Хотя кажется со стороны – блуждает взглядом от костра догорающего к старику, от него к окну, угловому, на втором этаже. Распеленывают, у самой воды, на этой топкой теплой золе. Женщин нет здесь, одни мужчины. Ни матерей, ни жен, ни дочерей. Спокойно, как хлеб печь, как петь, как плыть. Псы, двое, черные. Один над костром сидит на пригорке, в огонь смотрит, другой в воде бродит, по грудь в этой теплой жиже. Черные. Только черные. Другие сюда не подходят. И на стене, выше, сидит человек, в черном, неподвижно сидит, дни, ночи, медитирует на шамшан, агхори. Да, агхори, псы поскуливают, подходя к нему, проводники – к хозяину. Ты отводишь глаза, ткнувшись в него взглядом. Тюрбан, тлеющий фиолетом, и ожерелье костей на груди.
Несут, кладут, сверху еще дрова. Старик вынимает лучину из другого костра и поджигает. Один от другого. Сладковатый дым, с благовоньями. Поднимаешь голову, смотришь поверх костра, прикрываясь рукой от искр, обрушился, раскатились бревна.

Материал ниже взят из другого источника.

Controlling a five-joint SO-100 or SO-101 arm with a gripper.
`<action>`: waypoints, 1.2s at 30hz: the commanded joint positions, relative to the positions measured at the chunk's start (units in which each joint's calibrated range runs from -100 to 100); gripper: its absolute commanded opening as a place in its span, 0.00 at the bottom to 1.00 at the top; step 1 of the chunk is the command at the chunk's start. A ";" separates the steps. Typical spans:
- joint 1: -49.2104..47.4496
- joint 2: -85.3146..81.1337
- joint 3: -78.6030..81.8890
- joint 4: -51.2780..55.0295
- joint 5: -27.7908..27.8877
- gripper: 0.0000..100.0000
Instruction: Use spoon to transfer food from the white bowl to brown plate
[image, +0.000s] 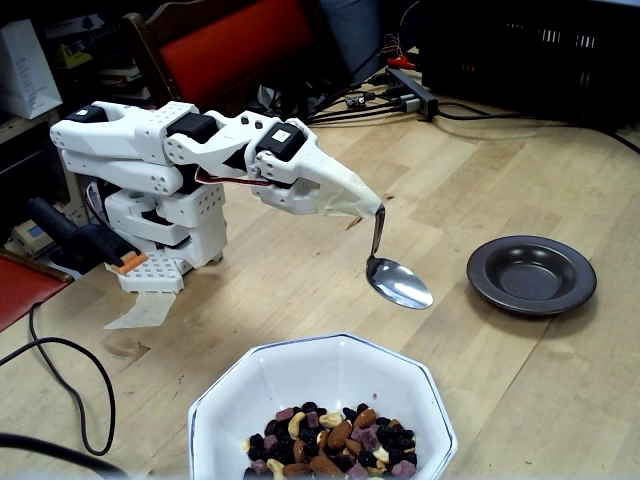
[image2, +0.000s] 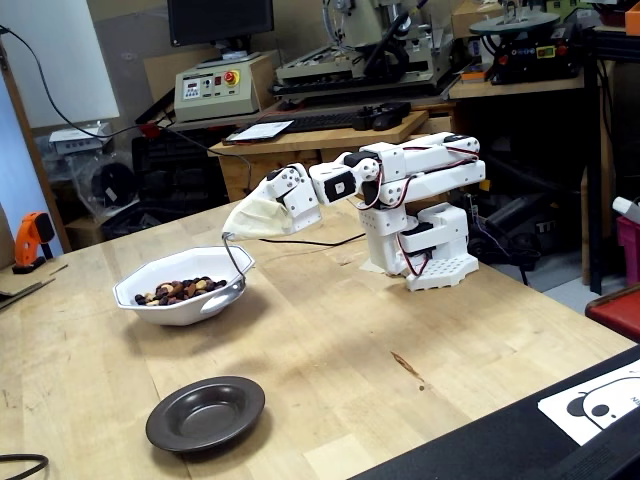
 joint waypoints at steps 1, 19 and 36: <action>0.03 0.25 -0.16 -0.74 0.20 0.04; 0.03 0.25 -0.16 -0.74 0.20 0.04; -0.41 -0.52 -0.16 -0.74 0.20 0.04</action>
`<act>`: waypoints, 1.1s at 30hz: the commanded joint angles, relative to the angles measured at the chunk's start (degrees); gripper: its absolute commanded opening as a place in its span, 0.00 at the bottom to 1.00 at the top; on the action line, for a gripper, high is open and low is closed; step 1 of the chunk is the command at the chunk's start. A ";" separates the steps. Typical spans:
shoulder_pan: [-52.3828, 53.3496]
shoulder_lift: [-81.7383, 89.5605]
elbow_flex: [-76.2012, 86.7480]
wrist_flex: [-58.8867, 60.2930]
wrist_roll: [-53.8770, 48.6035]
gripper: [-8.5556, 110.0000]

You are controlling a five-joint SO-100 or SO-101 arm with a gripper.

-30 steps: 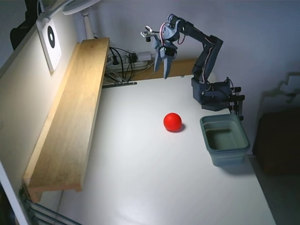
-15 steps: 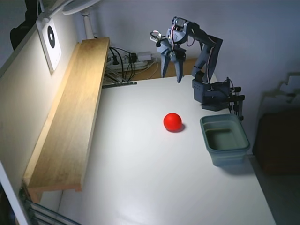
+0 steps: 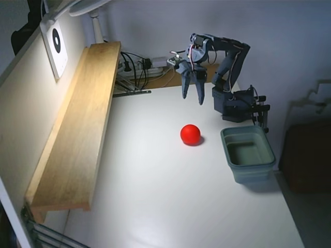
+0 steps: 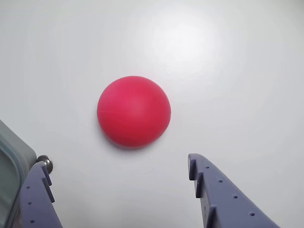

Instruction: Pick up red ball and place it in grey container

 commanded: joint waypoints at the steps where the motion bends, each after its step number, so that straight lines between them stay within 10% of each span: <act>1: -0.41 3.52 4.79 -3.40 0.18 0.39; 33: -0.41 0.38 27.62 -29.38 0.18 0.39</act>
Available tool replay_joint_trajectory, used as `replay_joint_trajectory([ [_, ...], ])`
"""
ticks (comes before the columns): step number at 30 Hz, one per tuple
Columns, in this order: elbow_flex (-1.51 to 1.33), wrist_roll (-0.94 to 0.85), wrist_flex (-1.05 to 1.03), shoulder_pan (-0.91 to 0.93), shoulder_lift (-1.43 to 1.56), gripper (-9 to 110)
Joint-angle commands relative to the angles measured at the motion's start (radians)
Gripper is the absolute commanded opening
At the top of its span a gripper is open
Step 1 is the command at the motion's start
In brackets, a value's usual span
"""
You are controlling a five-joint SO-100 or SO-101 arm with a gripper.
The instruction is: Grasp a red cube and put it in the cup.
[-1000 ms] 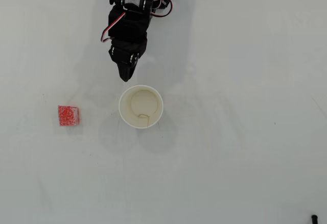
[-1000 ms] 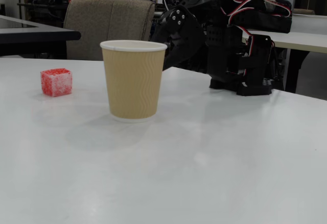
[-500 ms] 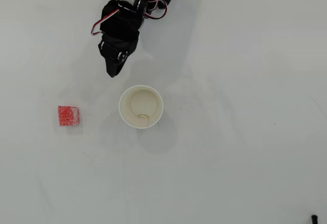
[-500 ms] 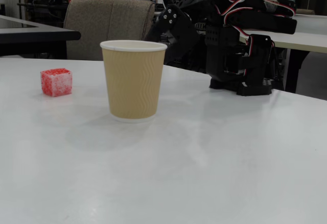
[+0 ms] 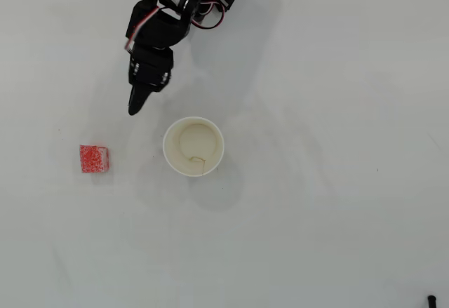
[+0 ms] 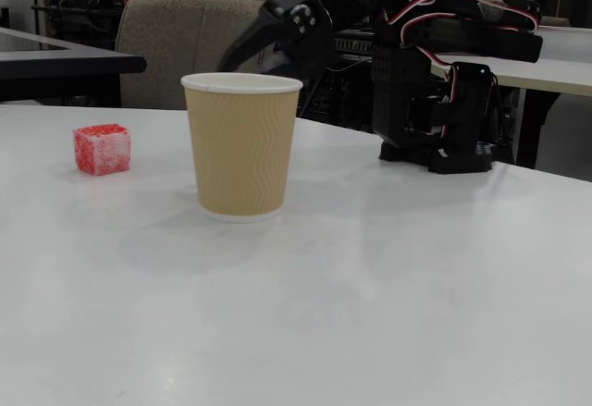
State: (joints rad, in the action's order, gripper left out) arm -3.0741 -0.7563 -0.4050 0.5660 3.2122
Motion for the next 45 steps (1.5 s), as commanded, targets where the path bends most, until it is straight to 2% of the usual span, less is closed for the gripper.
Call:
replay_joint_trajectory([
  [1, -0.074, -0.337, 0.109, -0.008, -0.061, 0],
  [8, -0.005, -0.422, 0.281, -0.003, -0.232, 0],
  [15, 0.118, -0.741, 0.275, 0.009, -0.43, 1],
  [19, 0.204, -0.865, 0.281, 0.014, -0.551, 1],
  [26, 0.37, -0.894, 0.29, 0.012, -0.747, 2],
  [36, 0.46, -0.894, 0.356, 0.041, -0.891, 21],
  [45, 0.612, -0.897, 0.373, 0.087, -1.083, 27],
])
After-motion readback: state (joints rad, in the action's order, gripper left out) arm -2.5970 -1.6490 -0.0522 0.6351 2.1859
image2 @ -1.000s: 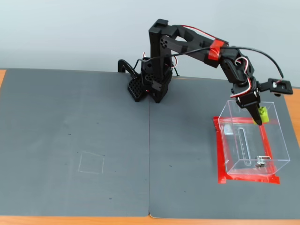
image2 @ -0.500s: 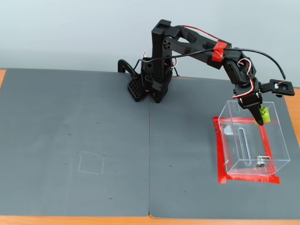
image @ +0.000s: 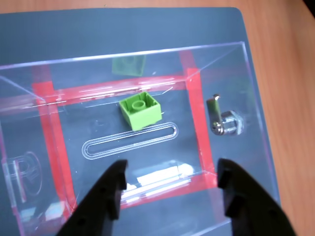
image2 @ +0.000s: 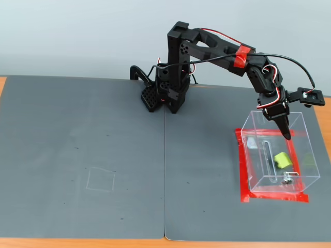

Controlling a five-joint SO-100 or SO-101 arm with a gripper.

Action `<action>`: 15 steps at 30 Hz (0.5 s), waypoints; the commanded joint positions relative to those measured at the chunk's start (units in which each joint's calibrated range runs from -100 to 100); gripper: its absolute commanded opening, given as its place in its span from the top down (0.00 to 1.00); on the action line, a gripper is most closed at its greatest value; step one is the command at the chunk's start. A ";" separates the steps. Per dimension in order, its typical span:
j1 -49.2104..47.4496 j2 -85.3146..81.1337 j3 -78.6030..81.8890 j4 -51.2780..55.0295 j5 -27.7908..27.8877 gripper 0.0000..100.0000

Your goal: Pick the green lego block and place it into the transparent box

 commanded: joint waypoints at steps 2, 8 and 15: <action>0.31 -0.44 -2.34 -0.13 -0.12 0.79; 0.31 -1.38 -2.07 -0.13 -0.12 0.79; 0.46 -1.46 -2.16 -0.13 -0.12 0.80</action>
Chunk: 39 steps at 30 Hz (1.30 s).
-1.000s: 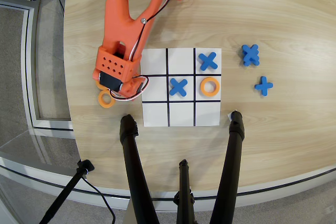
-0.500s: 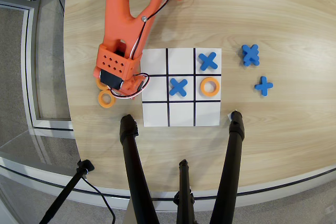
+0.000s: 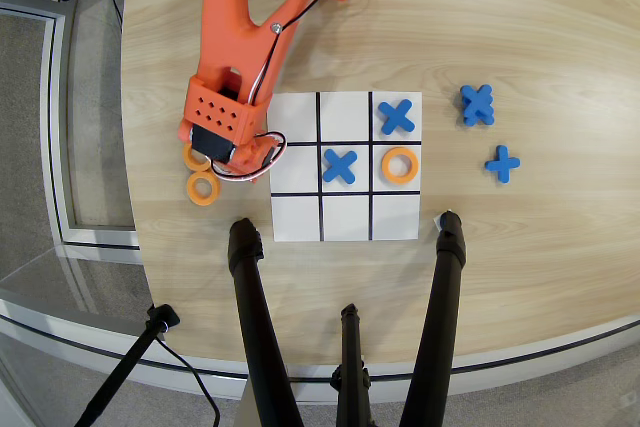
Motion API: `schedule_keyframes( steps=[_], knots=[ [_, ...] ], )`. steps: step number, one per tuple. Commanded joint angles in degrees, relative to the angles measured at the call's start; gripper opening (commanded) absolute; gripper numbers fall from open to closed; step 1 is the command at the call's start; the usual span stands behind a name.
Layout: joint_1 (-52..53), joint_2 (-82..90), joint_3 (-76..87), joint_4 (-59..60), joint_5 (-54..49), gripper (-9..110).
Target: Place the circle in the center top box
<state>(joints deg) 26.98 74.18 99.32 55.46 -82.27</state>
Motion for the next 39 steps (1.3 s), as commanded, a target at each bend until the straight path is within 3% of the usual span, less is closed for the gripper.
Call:
schedule_keyframes(
  steps=[1,14,24,39],
  knots=[
    [-2.1,2.8,-4.7,4.9,3.8,0],
    [-15.6,7.0,-26.9,17.8,18.4,0],
    [-27.3,-5.5,-37.9,17.8,25.6,0],
    [-29.1,-24.5,-51.2,16.1,27.2,0]
  ],
)
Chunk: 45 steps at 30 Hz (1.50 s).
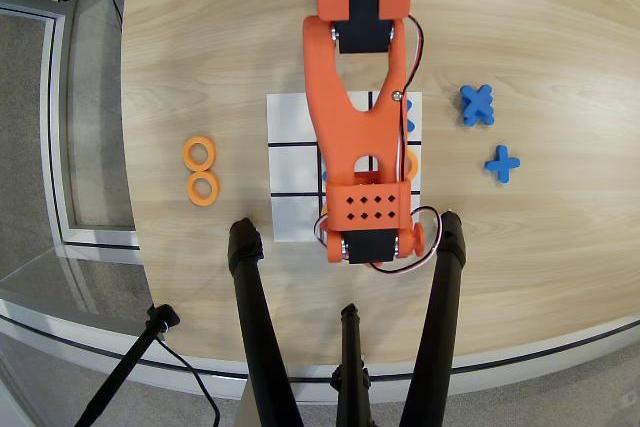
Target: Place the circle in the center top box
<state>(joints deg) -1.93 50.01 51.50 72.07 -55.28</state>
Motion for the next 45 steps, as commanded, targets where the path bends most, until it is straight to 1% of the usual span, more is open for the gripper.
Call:
schedule_keyframes(
  steps=[1,6,25,45],
  knots=[
    [-0.3,-1.2,-4.0,-0.5,0.3,0],
    [-0.5,-4.7,-7.8,-0.4,0.4,0],
    [-0.8,-10.2,-13.1,-0.4,0.9,0],
    [-1.8,-10.6,-15.5,2.5,1.3,0]
  ],
)
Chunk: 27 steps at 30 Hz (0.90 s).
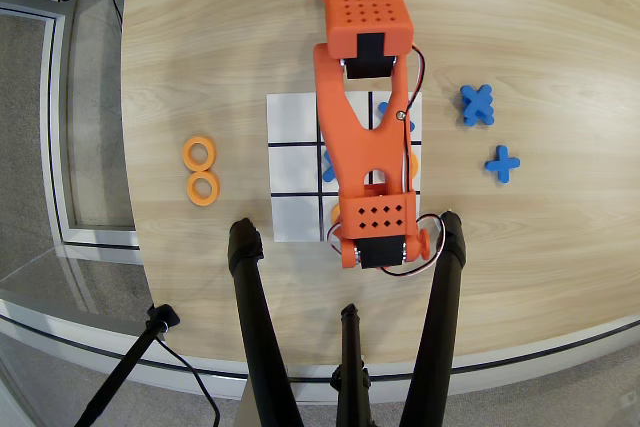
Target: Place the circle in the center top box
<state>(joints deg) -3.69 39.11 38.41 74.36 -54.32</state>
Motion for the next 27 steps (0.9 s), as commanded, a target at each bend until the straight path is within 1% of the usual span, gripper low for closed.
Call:
schedule_keyframes(
  steps=[1,18,22,27],
  knots=[
    [0.1,0.3,-2.5,0.3,0.4,0],
    [0.9,-0.1,-3.0,0.8,-0.3,0],
    [0.9,-0.1,-3.2,1.0,-0.4,6],
    [0.9,-0.1,-3.8,1.8,-0.4,6]
  ],
)
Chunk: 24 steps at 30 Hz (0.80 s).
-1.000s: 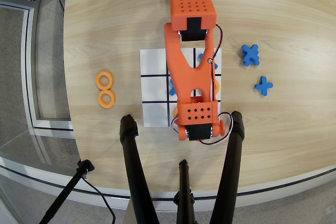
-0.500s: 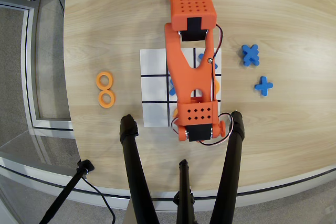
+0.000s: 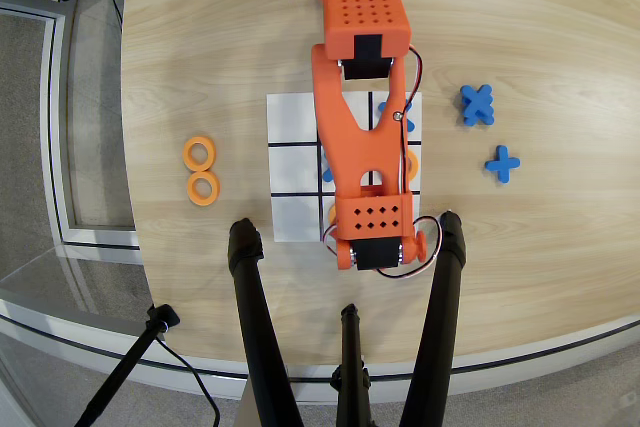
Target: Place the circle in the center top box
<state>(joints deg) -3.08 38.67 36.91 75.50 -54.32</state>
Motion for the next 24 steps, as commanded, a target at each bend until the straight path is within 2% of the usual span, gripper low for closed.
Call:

Старик закатывает их обратно, поправляет тело, обугленное, разваливающееся, лопатой.
Мальчик отталкивается от берега веслом. Отдаляешься, глядя в окно, черное, угловое. Медленно перебирает веслами. Левое, правое, лунные нити наматываются на них. Вынимаешь билеты, один, другой, держишь их над водой, кладешь на воду. Плывут. Москва – Дели – Москва. Тишь в лодке, змей бумажный подрагивает на корме. И за кормой лунное веретено.